The next generation evolution for such detection is to use machine learning to profile such events. This enables much cleaner detection with less false positives and less management overheads unlike a rule based approach. Similarly, profiling which machines in a segment (or across segments) talk to each other using netflow logs enables lateral movement detection using profile deviations that occur due to Ransomware (ransomworm) communication. The detection of lateral movement is key in identifying infected machines, isolating them, and recovering these systems
4. Respond rapidly
Fast response in a time of crisis depends on how well you have laid the foundation for such actions before the crisis starts. This applies to all types of crisis and Ransomware specifically. It is better to build smaller segments and have quick isolation mechanisms achieved through firewall segmentation VLANs, and NAC. In cloud architectures, micro segmentation is the future.

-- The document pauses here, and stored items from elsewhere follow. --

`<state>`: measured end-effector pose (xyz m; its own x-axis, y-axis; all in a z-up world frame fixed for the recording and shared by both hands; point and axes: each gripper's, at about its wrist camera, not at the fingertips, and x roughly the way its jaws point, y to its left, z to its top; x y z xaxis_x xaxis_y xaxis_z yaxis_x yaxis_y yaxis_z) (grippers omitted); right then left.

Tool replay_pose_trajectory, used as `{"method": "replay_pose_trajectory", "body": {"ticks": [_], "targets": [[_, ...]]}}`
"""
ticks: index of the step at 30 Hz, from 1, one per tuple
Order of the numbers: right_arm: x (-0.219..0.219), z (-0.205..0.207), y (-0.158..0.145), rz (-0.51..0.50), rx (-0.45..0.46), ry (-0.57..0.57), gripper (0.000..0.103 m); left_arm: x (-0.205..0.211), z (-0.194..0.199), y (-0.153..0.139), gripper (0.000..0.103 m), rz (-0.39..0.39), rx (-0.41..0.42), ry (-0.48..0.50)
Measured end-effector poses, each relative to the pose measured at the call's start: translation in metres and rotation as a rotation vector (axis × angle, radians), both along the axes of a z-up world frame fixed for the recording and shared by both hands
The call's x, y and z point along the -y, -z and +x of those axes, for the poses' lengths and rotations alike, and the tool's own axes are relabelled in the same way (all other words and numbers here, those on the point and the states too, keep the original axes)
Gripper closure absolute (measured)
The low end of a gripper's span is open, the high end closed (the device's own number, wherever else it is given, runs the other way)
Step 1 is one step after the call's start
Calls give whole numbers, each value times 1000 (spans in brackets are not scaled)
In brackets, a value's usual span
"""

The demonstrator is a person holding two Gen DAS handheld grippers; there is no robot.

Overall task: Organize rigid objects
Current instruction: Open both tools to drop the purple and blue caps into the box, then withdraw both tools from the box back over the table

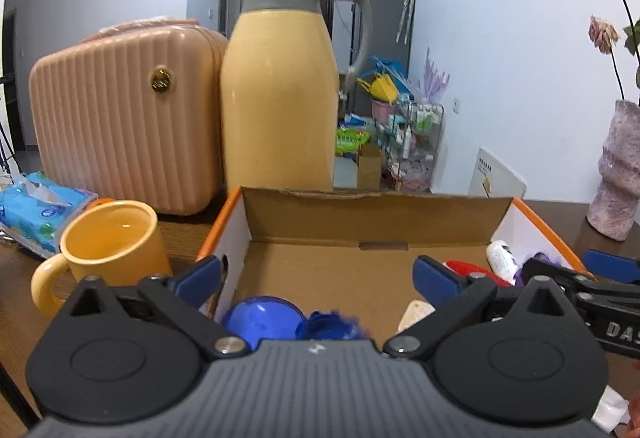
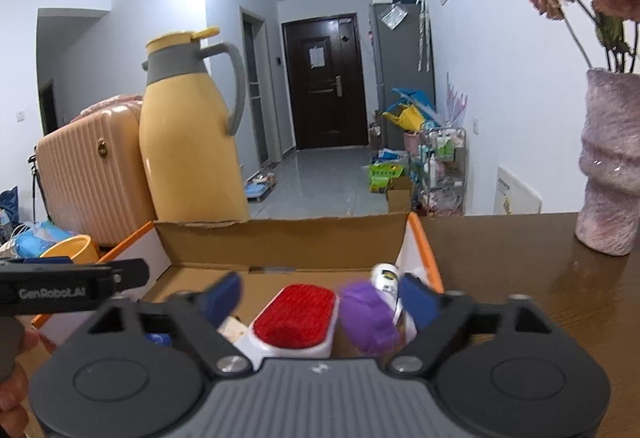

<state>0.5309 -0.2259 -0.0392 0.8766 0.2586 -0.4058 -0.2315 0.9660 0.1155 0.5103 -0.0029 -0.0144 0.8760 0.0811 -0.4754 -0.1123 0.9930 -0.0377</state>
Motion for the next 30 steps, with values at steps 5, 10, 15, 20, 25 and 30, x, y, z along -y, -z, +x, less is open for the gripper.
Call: {"method": "replay_pose_trajectory", "body": {"ticks": [5,10,15,20,25,30], "targets": [[4,-2,-1,1,9,29,0,-7,-1,-1,0,-23,0,-18],[4,-2,0,-6,5,32,0,-11,2,2,0,-26,-15,-40],[3,-3,-1,-14,5,25,0,-12,3,3,0,-30,-24,-43],[2,-4,-1,-20,8,25,0,-12,3,1,0,-32,-20,-41],[2,-10,-4,-16,23,33,0,-12,-1,-1,0,-28,0,-50],[6,-27,-5,-13,63,45,0,-16,-12,-5,0,-55,40,-70]]}}
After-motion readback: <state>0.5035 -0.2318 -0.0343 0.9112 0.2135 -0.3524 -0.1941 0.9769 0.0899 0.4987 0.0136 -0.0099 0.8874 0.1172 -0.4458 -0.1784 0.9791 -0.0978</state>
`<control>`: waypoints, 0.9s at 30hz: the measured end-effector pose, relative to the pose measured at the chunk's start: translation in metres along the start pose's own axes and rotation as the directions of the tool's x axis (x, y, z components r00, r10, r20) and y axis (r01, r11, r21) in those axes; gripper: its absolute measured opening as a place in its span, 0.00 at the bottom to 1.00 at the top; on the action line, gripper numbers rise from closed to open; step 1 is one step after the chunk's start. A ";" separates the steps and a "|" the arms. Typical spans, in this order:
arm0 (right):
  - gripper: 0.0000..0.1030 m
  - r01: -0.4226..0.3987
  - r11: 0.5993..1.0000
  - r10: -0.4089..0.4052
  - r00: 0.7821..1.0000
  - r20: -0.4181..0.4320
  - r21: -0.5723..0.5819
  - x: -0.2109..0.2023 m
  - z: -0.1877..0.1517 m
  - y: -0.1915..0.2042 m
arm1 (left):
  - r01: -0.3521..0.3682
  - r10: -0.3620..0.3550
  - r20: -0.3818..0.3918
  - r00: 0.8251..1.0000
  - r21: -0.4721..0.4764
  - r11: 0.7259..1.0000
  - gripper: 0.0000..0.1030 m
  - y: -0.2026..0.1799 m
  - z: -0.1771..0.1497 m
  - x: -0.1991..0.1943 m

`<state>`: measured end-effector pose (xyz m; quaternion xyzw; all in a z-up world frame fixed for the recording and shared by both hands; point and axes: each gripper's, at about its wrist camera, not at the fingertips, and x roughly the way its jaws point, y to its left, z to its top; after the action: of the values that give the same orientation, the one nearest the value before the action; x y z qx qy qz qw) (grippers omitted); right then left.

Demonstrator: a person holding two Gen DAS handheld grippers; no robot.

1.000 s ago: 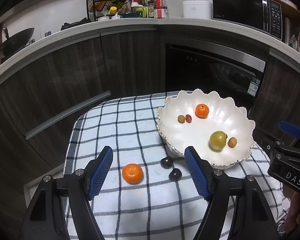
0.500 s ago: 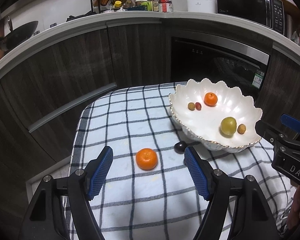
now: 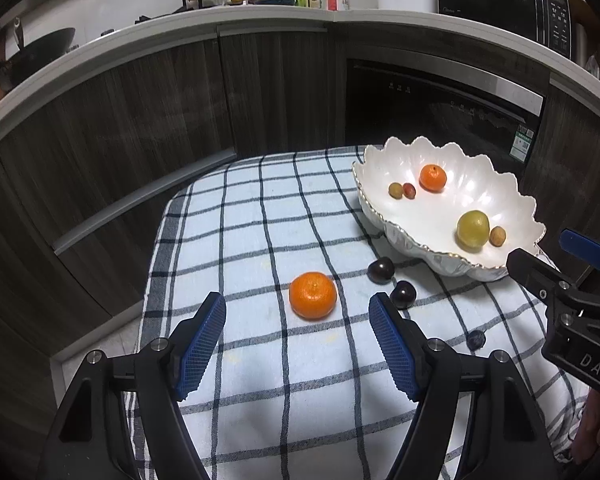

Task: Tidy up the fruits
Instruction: 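Move the left tool to a dark plum while the right tool approaches the blueberry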

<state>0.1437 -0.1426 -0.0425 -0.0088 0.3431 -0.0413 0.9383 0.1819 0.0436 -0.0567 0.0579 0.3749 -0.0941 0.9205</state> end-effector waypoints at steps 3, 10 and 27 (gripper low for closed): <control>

Readiness to apply Access Control Lists (ACL) between segments is crucial since it enables quick isolation and containment of the spread. Similarly, applying ACLs on machines using native host firewall features in the OS can be very useful in the time of crisis. In containment using ACLs, segmentation is achievable provided there is clear visibility of network communication before we hit the crisis.
Here again, NetFlow based profiling and access events based profiling can enable understanding of communication patterns within/across the segments and provides greater confidence in applying ACLs to contain the spread without incurring business downtime.
5. Bounce back with backups
Ransomware has taught us the value of backups. It is better to reimage and restore data than to pay a ransom. This requires that you have already done the right homework before it can be executed during a crisis.
If you have not already done so, it is time you identify critical business data and have strong backup mechanisms in place for them. It is not always easy to identify data that is essential to keep the lights on during such crisis. However, it is an important requirement to combat ransomware attacks.